Entidade diz a Senado que projeto de abuso ‘amordaça’ procuradores

Em nota técnica, Associação que representa membros do Ministério Público Federal questiona os motivos que levaram os senadores a 'repentinamente' considerar prioritária a apreciação do projeto de lei 280/2016

Fausto Macedo e Julia Affonso

13 de julho de 2016 | 04h30

Senado vota abertura do processo de impeachment de Dilma. Foto: André Dusek/Estadão

Senado. Foto: André Dusek/Estadão

A Associação Nacional dos Procuradores da República (ANPR) entregou nota técnica ao Senado na qual pede a rejeição do projeto de lei 280/2016, que define os crimes de abuso de autoridade.

Os procuradores dizem que reconhecem necessidade de aperfeiçoamento da lei, mas questionam os motivos que levaram o Senado a ‘repentinamente’ considerar prioritária a apreciação da proposta.

Documento

O relator do projeto é o senador Romero Jucá (PMDB/RR). Alvo da Operação Lava Jato, Jucá caiu no grampo do ex-presidente da Transpetro Sérgio Machado supostamente tramando contra a investigação que derrubou o esquema de propinas instalado na Petrobrás entre 2004 e 2014.
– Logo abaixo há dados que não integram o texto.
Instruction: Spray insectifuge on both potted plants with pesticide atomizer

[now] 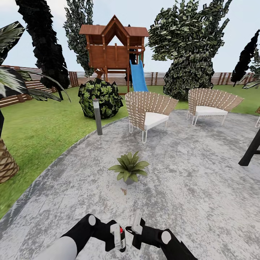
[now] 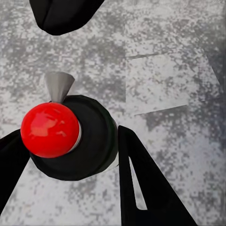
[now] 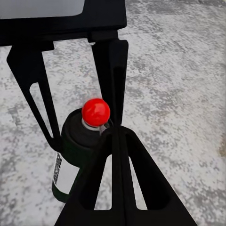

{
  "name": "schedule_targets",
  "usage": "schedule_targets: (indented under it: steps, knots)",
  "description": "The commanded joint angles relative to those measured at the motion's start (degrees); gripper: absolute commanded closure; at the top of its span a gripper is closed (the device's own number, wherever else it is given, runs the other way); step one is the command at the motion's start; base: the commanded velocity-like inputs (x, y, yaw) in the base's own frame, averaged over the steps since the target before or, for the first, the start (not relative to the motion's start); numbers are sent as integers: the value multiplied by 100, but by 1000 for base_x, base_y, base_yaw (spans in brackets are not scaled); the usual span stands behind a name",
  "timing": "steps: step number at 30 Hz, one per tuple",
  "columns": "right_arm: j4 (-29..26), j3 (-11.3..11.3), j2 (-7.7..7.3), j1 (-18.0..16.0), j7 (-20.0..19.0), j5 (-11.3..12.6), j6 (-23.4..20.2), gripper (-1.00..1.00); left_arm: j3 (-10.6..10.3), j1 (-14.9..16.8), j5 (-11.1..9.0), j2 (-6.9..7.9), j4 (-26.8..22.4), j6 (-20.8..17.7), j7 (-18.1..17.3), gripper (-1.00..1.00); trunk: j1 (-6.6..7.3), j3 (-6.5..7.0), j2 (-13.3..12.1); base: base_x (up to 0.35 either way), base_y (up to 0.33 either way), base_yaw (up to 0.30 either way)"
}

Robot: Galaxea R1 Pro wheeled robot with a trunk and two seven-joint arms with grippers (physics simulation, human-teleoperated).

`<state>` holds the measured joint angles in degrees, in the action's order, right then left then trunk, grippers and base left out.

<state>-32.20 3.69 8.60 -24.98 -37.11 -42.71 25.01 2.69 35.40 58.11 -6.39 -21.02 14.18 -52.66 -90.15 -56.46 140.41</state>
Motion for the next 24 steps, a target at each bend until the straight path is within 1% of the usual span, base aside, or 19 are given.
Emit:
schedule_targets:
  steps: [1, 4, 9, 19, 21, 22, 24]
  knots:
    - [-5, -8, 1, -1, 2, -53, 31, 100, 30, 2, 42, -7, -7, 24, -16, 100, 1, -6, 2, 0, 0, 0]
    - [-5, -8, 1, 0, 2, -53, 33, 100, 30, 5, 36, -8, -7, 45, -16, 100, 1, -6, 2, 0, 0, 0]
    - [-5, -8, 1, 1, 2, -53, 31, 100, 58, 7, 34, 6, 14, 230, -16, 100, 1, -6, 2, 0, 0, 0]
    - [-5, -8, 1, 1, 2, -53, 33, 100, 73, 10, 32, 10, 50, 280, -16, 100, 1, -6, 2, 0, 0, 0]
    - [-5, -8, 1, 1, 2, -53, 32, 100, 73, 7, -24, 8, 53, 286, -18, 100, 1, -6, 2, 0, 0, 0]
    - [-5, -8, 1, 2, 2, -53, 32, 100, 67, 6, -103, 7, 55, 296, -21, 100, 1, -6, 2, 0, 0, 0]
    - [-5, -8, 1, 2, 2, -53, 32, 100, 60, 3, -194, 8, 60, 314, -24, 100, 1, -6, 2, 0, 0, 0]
Todos os senadores que compõem a Comissão da Consolidação da Legislação Federal e Regulamentação da Constituição receberam o documento dos procuradores. “É imperativo que projeto de lei que trate do tema do abuso de autoridade siga seu trâmite regular, com a devida apreciação na Comissão de Constituição e Justiça, não havendo a menor justificativa para a urgência conferida a este projeto de lei, que em uma semana já se anuncia será submetido à apreciação do Plenário do Senado”, argumenta a ANPR.

Os procuradores apontam para o artigo 30, que segundo eles ‘pretende punir a persecução penal, civil ou administrativa, sem justa causa fundamentada’.

“O tipo é aberto, indefinido e claramente findaria por inibir e amordaçar os órgãos persecutórios do Estado, prejudicando a ação técnica e autônoma do Ministério Público, e dos órgãos de controle do Estado”, alertam os procuradores.

A entidade questiona, ainda, a quem interessaria um Ministério Público, policiais, e agentes do Estado ‘acuados e sem liberdade para atuar na forma da lei’.